**YOUR TASK**
What you return should be the full listing, word for word, without a single image.
─── RECORDED INFORMATION
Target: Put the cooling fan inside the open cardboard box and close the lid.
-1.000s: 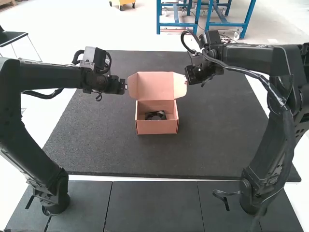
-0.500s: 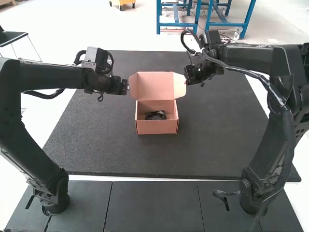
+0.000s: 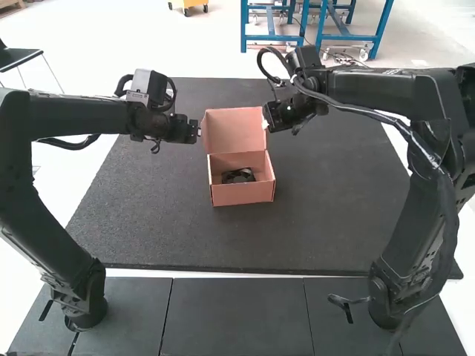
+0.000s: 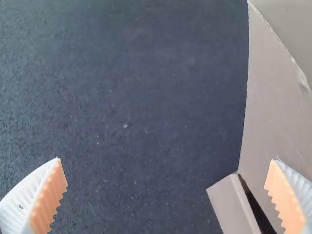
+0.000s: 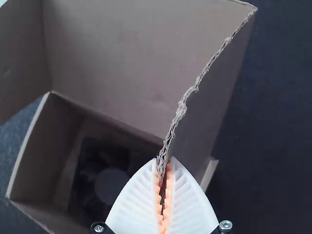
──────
**ANSWER SECTION**
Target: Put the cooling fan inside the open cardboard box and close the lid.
-1.000s: 
-0.500s: 
+0.000s: 
+0.000s: 
+0.000s: 

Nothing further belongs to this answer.